Filter the data for lines with the word "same" and copy those lines.

Excerpts from a dataset
-- Opening Marker --

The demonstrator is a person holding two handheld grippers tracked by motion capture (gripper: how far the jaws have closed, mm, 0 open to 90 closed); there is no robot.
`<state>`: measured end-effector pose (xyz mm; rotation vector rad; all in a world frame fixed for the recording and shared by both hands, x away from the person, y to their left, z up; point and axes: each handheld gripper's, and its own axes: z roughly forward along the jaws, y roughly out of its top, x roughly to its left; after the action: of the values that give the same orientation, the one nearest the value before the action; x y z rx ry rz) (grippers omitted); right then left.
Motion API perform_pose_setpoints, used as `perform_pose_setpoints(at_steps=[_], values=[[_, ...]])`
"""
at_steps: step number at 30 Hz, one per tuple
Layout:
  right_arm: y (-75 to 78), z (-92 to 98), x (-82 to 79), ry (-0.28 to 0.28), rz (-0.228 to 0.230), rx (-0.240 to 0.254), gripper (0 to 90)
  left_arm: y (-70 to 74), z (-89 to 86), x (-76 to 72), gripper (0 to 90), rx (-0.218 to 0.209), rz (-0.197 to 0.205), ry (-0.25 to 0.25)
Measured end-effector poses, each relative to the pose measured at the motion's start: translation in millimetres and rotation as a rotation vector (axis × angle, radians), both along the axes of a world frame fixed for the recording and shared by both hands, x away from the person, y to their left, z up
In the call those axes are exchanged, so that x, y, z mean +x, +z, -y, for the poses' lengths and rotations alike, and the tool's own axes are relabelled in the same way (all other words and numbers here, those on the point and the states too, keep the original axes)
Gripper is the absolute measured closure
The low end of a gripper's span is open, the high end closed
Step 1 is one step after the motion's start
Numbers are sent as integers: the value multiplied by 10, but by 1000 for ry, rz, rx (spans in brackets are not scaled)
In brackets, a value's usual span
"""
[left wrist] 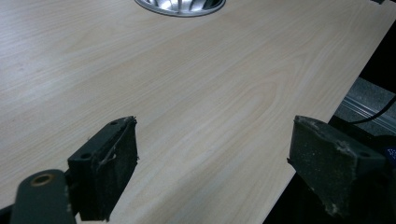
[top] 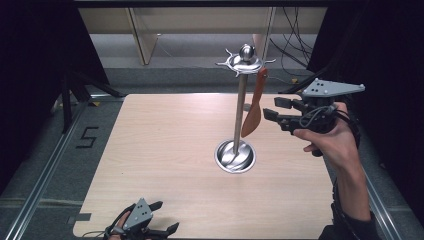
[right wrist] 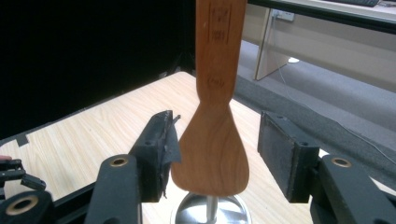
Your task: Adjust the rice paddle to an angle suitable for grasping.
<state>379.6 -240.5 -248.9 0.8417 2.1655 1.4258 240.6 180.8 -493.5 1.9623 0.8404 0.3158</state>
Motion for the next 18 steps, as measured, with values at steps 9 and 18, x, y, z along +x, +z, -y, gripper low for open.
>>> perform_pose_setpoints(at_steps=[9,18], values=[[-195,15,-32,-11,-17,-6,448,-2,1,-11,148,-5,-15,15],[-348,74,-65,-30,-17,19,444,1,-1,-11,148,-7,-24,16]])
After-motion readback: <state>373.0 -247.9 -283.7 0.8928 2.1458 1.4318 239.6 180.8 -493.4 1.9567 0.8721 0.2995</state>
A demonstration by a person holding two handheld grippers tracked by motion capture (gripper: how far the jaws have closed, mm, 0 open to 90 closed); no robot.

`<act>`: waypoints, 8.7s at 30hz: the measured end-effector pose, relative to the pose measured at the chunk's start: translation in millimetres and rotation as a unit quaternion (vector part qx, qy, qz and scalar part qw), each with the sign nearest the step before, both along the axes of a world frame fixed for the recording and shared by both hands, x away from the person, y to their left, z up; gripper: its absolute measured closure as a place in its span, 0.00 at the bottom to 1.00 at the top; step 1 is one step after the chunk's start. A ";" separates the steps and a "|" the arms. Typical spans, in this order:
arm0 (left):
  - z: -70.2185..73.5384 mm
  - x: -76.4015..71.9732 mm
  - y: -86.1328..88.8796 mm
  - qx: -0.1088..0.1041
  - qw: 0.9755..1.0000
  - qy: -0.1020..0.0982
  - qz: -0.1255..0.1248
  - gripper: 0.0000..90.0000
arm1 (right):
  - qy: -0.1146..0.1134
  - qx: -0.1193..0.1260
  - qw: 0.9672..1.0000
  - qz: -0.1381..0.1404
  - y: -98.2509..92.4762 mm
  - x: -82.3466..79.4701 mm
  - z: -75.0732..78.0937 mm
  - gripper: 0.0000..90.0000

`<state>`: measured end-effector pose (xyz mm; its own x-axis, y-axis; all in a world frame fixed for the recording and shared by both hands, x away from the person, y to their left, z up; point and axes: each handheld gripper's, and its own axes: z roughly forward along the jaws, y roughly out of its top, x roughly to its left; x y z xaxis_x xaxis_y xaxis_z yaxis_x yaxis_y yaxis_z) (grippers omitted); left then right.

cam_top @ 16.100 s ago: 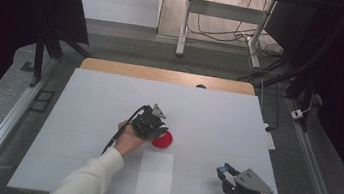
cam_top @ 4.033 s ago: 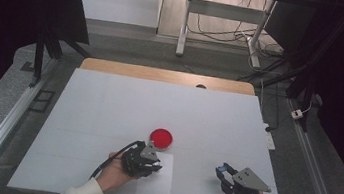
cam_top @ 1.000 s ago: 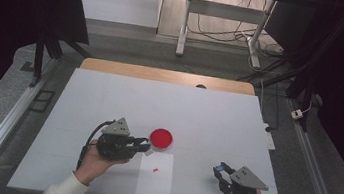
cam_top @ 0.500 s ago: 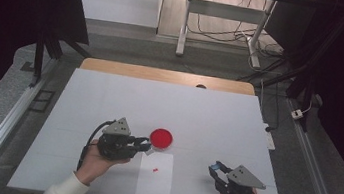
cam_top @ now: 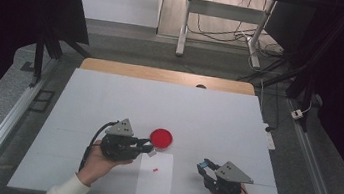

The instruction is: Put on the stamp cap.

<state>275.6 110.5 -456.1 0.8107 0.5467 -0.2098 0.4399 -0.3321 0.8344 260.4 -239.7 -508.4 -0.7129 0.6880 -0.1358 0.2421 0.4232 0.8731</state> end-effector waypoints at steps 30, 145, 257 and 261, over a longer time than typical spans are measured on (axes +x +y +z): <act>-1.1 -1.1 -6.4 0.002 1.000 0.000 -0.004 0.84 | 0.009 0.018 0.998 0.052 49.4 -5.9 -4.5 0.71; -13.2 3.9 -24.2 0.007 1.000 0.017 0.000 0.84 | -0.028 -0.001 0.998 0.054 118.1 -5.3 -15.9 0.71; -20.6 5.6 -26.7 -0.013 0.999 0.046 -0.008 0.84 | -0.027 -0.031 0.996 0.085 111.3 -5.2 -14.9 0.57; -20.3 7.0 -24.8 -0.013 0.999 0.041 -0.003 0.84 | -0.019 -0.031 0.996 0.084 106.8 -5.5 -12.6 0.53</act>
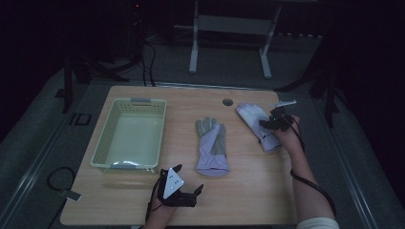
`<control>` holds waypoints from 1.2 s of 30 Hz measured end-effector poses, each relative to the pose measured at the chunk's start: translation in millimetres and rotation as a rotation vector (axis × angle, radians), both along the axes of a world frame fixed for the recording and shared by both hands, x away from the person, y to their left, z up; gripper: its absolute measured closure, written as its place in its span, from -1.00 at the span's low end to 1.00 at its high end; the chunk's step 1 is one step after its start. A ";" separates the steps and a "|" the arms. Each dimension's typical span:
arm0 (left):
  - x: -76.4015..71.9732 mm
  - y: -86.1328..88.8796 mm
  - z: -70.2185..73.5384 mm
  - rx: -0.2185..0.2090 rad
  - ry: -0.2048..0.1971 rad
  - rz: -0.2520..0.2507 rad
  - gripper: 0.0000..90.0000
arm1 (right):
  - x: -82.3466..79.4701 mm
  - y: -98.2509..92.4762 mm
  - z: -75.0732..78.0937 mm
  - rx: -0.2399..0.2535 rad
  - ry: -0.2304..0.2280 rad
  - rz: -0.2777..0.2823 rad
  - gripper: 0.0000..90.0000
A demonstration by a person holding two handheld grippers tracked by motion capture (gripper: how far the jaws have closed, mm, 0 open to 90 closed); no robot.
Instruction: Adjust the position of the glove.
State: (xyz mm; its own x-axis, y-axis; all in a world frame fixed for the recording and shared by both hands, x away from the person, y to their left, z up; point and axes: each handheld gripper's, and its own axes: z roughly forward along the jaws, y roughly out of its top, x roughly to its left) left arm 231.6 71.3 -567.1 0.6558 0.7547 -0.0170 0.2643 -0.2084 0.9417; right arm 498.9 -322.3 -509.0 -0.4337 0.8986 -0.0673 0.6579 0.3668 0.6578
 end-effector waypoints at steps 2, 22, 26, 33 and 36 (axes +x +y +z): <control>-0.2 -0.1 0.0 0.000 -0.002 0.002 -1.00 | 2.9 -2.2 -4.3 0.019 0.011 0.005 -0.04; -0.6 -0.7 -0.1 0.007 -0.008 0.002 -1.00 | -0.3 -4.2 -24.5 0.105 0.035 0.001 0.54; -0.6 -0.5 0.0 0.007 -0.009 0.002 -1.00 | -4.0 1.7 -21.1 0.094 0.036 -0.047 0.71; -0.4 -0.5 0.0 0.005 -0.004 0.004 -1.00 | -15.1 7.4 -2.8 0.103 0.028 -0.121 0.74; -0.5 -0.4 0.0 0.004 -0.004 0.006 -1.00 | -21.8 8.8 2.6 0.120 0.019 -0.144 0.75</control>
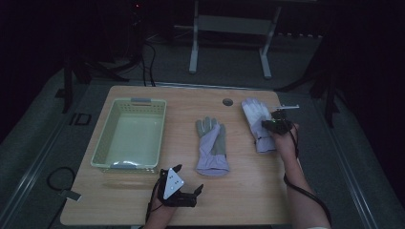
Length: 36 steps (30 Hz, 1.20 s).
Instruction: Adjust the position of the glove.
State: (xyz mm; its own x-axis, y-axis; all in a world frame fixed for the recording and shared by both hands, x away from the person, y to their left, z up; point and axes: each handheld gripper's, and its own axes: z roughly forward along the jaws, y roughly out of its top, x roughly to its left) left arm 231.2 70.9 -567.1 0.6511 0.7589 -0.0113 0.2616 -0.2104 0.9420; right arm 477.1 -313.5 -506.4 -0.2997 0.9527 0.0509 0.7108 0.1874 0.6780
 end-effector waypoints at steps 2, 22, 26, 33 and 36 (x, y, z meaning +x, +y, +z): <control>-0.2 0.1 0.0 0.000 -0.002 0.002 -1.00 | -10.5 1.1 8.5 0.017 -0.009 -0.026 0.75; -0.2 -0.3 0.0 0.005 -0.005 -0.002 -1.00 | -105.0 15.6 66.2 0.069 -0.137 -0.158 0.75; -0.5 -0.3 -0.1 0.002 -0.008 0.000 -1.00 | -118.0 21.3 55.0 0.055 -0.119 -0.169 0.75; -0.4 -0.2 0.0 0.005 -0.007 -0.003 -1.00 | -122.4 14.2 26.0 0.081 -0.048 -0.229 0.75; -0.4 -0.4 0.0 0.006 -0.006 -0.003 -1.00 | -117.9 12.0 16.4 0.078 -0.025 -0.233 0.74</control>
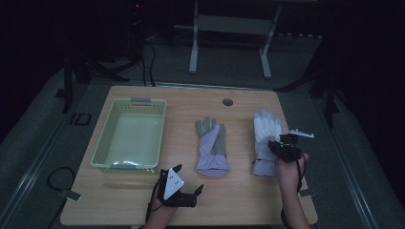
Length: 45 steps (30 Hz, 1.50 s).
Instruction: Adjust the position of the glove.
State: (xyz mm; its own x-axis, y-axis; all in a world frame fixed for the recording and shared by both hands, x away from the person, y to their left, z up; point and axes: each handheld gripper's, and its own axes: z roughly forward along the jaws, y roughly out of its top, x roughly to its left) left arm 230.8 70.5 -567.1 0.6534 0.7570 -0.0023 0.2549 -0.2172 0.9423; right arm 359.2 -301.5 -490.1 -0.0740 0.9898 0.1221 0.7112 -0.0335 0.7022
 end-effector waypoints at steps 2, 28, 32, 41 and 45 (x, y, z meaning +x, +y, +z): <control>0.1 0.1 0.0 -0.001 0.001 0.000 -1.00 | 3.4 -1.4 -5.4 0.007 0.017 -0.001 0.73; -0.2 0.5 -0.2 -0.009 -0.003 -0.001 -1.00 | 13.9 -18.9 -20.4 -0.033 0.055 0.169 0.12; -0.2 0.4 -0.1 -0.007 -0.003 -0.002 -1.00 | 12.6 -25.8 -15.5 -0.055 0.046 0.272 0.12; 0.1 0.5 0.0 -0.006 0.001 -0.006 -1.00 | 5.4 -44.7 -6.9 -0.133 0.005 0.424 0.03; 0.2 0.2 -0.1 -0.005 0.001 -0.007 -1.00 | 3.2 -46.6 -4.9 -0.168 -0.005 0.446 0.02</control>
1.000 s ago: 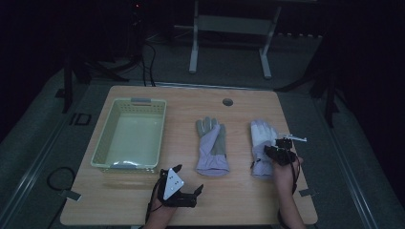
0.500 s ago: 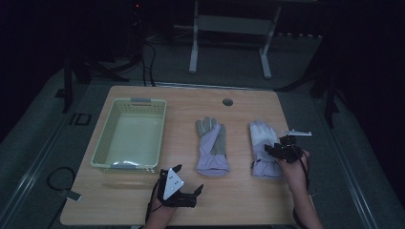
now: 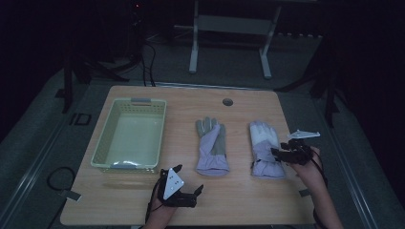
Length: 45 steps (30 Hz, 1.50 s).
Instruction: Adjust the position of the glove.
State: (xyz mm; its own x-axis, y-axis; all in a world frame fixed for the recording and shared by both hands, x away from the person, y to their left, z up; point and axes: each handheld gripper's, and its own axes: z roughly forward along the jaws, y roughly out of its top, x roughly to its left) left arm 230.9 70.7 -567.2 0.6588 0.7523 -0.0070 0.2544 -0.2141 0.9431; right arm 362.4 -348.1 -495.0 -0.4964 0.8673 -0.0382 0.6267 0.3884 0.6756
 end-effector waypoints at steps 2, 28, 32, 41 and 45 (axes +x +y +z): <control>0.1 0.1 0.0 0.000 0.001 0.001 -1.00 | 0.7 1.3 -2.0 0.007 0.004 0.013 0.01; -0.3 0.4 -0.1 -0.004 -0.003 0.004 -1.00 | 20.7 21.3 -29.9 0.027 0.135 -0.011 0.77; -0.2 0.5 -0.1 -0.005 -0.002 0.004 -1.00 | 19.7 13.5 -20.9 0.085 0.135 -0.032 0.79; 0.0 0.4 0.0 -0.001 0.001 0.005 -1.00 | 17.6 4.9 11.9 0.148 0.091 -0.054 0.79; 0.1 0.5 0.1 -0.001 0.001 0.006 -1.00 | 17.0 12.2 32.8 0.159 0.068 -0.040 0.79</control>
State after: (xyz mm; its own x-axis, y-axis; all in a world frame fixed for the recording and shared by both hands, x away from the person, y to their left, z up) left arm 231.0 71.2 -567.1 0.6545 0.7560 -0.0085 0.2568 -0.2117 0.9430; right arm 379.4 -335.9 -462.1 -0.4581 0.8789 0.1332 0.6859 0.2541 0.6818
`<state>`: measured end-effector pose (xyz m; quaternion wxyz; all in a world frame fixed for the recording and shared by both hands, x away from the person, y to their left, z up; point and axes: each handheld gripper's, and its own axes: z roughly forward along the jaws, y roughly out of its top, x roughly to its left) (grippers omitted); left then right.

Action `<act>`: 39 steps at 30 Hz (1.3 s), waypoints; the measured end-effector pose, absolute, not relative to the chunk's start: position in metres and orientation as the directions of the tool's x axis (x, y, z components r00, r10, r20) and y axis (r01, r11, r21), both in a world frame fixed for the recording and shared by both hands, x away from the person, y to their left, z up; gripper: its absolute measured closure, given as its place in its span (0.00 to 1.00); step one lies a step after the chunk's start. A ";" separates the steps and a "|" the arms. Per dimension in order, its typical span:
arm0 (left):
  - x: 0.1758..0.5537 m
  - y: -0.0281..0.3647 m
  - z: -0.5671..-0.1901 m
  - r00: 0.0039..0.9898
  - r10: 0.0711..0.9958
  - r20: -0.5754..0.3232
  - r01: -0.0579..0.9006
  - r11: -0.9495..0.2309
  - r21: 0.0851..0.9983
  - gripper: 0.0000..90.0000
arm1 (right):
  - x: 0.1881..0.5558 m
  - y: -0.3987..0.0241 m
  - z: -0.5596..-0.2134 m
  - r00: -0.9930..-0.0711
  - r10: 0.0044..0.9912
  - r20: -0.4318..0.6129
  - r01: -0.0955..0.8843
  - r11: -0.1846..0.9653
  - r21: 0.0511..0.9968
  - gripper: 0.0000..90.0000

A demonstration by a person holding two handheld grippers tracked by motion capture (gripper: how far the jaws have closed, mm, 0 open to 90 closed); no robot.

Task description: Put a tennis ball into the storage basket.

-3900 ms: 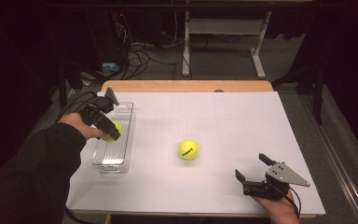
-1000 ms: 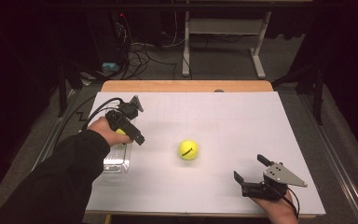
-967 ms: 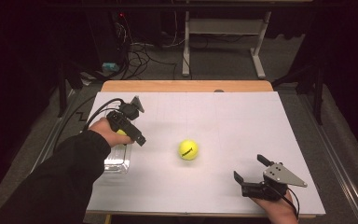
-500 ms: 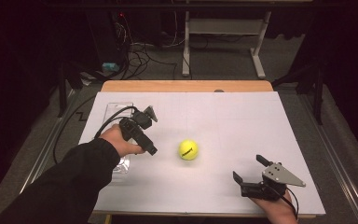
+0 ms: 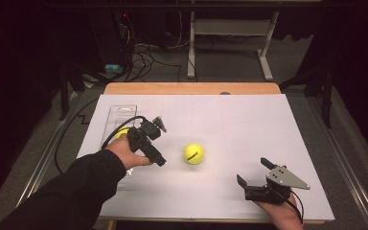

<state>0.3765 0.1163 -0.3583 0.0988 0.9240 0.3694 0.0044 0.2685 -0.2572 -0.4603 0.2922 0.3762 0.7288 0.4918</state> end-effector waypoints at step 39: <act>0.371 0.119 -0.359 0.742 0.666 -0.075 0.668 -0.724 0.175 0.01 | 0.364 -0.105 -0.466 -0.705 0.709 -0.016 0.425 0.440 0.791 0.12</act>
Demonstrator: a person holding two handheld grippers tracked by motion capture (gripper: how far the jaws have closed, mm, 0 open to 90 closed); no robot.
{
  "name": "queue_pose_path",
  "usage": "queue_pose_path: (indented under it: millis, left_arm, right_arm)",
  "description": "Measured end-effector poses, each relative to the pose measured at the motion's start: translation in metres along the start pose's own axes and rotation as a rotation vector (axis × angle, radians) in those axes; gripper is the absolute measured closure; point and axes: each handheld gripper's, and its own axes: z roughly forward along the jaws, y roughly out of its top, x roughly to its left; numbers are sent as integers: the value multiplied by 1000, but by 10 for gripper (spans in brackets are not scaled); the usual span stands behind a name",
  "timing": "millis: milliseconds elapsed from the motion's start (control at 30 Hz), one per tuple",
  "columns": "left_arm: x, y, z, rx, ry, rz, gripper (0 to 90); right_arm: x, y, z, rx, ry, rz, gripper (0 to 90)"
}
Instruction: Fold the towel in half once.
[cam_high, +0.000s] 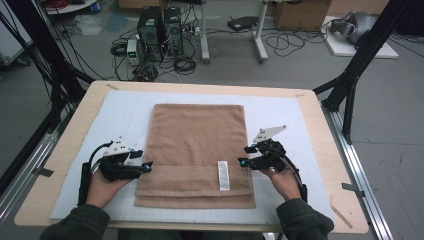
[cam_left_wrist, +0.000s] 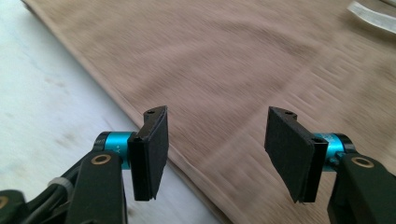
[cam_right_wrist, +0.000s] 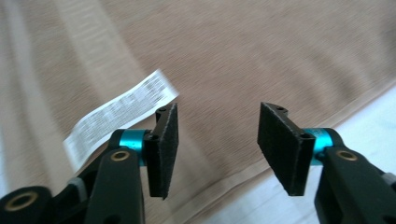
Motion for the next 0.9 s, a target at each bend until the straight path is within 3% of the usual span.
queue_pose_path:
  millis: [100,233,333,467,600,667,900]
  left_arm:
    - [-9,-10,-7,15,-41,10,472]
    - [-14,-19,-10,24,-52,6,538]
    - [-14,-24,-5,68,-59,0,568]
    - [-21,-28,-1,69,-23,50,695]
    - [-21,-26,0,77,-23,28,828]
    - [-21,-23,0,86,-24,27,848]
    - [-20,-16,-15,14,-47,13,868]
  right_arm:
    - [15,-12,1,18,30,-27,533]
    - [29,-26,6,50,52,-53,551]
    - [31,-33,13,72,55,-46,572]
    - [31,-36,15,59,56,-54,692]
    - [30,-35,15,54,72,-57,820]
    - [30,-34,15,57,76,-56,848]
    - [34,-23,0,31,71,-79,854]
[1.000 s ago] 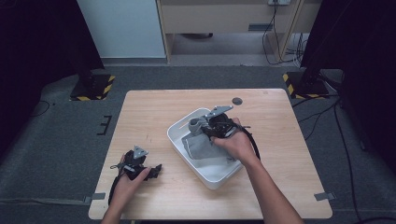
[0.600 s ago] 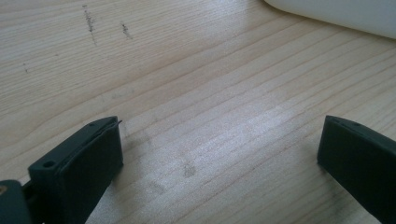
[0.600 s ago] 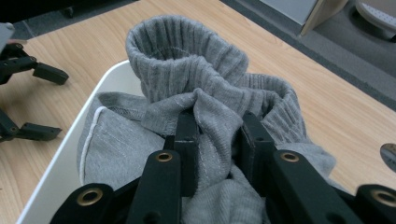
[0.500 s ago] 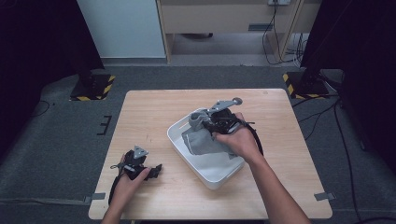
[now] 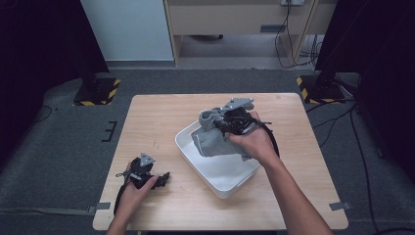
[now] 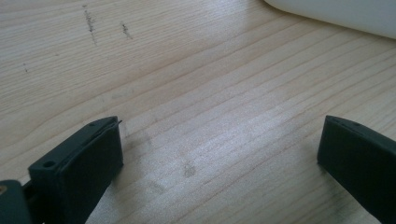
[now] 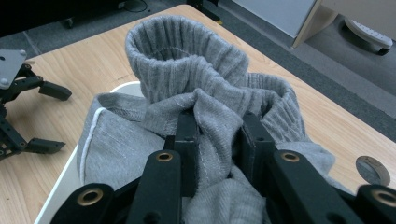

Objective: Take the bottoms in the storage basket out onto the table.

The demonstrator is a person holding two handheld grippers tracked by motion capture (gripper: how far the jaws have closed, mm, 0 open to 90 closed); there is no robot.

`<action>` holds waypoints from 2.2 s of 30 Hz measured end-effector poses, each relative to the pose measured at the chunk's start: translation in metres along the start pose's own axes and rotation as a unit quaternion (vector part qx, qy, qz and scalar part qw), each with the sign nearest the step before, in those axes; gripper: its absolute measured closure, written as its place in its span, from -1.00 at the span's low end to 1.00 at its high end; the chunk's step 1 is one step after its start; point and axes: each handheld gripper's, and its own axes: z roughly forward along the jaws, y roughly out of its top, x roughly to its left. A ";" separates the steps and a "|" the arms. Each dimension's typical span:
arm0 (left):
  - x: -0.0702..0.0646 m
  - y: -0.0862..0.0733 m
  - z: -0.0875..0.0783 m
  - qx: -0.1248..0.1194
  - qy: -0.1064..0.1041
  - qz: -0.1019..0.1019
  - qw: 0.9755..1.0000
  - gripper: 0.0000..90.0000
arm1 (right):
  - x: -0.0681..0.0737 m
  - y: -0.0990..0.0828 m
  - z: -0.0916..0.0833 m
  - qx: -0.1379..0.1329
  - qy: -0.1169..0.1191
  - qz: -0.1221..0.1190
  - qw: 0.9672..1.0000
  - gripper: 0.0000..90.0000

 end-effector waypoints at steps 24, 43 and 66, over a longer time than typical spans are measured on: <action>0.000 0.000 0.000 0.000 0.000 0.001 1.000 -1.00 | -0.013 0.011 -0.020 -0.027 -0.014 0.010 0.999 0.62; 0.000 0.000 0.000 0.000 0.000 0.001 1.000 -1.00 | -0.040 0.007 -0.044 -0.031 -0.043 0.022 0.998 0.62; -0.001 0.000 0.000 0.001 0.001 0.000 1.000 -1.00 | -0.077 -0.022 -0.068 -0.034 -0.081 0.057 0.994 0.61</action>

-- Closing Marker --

• _Task output_
`<state>`: measured end-effector pose (xyz mm; rotation vector rad; all in a world frame fixed for the recording and shared by both hands, x away from the person, y to their left, z up; point and axes: each handheld gripper's, and its own axes: z roughly forward along the jaws, y roughly out of its top, x roughly to its left; after the action: of the values that give the same orientation, the one nearest the value before the action; x y z rx ry rz) (grippers omitted); right then left.
In the call those axes are exchanged, so that x, y, z mean +x, +z, -y, for the poses' lengths and rotations alike, and the tool's own axes are relabelled in the same way (all other words and numbers here, those on the point and the states too, keep the original axes)

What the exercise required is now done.